On Friday morning I work at 4.00am, and began my journey to the British Nationals for the first time. Stanley, Chris and I travelled over in the box van with the models, because Chris and I were going to be flying our jets on the showline. Chris had his FeiBao Hawk with him and I had my Elan. Kenny, John, Alan, Richard and Reggie travelled over in Johns motor home, and assisted Chris and I in the pits and acted as callers while we flew. This made for a real road trip feeling as we travelled in a very small convoy to RAF Barkston Heath, some 300 miles from Stranraer.
On our arrival the first thing to strike me was the large number of caravans, tents and motor homes already on site. Remember this was only Friday night, and the show doesn't open until Saturday morning. It would not be an exageration to say there were thousands of people already on site. As the others set up tents Chris and I went and had our transmitters tested by the BMFA and had the neccessary stickers attached.
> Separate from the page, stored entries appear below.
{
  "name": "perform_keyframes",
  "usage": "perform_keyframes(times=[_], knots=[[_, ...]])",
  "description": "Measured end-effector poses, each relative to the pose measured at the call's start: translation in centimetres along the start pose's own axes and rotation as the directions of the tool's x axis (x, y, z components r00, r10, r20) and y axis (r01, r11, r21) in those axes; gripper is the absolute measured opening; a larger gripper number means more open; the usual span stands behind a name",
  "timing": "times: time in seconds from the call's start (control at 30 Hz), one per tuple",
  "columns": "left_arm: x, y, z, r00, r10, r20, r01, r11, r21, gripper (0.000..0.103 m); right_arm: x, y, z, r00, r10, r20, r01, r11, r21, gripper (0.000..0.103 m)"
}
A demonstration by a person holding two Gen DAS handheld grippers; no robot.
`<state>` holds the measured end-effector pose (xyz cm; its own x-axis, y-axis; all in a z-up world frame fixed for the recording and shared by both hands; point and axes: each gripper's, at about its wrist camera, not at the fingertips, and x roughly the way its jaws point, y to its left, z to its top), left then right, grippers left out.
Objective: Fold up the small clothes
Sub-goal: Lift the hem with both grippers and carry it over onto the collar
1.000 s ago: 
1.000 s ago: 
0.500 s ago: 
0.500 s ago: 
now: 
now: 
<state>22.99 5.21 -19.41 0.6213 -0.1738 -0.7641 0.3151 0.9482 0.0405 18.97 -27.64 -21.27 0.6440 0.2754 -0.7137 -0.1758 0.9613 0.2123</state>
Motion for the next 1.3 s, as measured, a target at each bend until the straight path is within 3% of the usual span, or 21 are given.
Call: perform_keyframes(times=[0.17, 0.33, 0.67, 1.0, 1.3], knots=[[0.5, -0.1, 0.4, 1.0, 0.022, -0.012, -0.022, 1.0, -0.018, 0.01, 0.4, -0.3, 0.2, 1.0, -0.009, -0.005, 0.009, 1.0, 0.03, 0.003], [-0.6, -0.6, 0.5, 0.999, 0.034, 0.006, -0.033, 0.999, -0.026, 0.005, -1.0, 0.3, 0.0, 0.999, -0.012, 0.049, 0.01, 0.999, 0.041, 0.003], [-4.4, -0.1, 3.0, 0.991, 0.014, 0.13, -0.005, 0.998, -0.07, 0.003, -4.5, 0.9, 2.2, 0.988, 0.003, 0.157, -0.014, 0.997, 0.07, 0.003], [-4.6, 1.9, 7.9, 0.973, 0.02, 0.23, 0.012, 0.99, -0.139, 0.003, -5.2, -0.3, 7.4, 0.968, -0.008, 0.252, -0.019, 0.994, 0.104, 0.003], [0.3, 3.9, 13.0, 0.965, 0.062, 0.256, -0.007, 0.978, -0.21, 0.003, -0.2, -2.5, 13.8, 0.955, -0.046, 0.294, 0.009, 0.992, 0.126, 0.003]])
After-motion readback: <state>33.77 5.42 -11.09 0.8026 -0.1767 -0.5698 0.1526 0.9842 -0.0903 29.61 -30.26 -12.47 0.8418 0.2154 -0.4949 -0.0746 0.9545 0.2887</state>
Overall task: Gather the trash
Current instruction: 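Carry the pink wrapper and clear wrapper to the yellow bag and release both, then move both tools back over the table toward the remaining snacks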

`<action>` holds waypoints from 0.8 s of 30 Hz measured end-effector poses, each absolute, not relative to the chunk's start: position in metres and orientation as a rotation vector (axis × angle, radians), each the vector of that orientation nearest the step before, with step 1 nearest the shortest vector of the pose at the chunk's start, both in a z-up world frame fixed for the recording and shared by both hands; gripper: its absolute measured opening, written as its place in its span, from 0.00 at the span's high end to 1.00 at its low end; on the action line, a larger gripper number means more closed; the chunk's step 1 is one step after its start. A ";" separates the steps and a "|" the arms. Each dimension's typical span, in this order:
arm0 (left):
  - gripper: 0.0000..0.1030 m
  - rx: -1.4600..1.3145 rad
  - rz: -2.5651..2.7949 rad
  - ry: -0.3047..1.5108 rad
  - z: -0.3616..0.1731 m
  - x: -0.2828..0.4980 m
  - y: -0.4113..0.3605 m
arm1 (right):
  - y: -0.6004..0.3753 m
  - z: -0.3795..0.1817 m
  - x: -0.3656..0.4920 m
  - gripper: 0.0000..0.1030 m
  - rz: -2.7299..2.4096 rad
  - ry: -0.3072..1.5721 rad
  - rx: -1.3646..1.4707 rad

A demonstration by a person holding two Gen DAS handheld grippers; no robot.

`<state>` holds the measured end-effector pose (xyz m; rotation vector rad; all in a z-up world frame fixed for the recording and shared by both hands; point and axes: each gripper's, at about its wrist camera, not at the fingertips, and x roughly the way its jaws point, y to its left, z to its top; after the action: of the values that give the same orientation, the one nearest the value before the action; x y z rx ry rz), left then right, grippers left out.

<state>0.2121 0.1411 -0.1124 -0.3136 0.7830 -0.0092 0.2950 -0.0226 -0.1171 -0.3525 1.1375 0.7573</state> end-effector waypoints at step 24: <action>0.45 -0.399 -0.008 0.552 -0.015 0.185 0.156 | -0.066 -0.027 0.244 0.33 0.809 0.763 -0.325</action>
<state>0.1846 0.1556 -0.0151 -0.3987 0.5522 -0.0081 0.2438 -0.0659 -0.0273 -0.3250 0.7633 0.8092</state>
Saturday morning we arrived at the pilots briefing at 9.00am, and then prepaired our models for inspection. Once a sticker was put on the plane it was allowed to fly and not until then. I was down to fly at 10.40 but due to a kero plug failure I missed my slot, so Chris was the first of us to fly around 11.30. Chris soon got a feel for the strip and began fast low passes with his Red Arrows Hawk, complete with smoke system. Thanks to Ali from Als Hobbies I was back in the show and flew at 3.30, along with two other Elans and a BVM Bobcat.
Ali flew his C17 monster twice on both days, a real show stopper. On one landing the undercarriage which rotates 90 degrees as it retracts, came down still at 90 degrees. Ali performed a beautiful landing that was so gental the U/C straightened itself and the landing was uneventful. He got a serious round of applause for that, and well deserved it was to.
Each night there was indoor flying in the hanger and chris and I took advantage of this for some more stick time. A large shockie appeared, some 4 times size, and everyone stopped to watch, it was swatting the other fomies out of the air like bugs.
Due to the poor weather forcast and poor start to the Sunday, a large number of the showline jets did not turn up for the second day. This threw the time table out of the window so basically if your jet was ready to fly and you told Ali, you were out in the next group. Unfortunatly there were two jet models lost over the weekend, one nice 104 Starfighter due to a mid air (the little Swift landed safely), and a totally scatch built Hawk, that hit the runway inverted at around 120 mph. There was nothing left of either plane.
All in all we had a great time and Chris and I were invited back for next year, so we must have done something right. Will I go again, too right.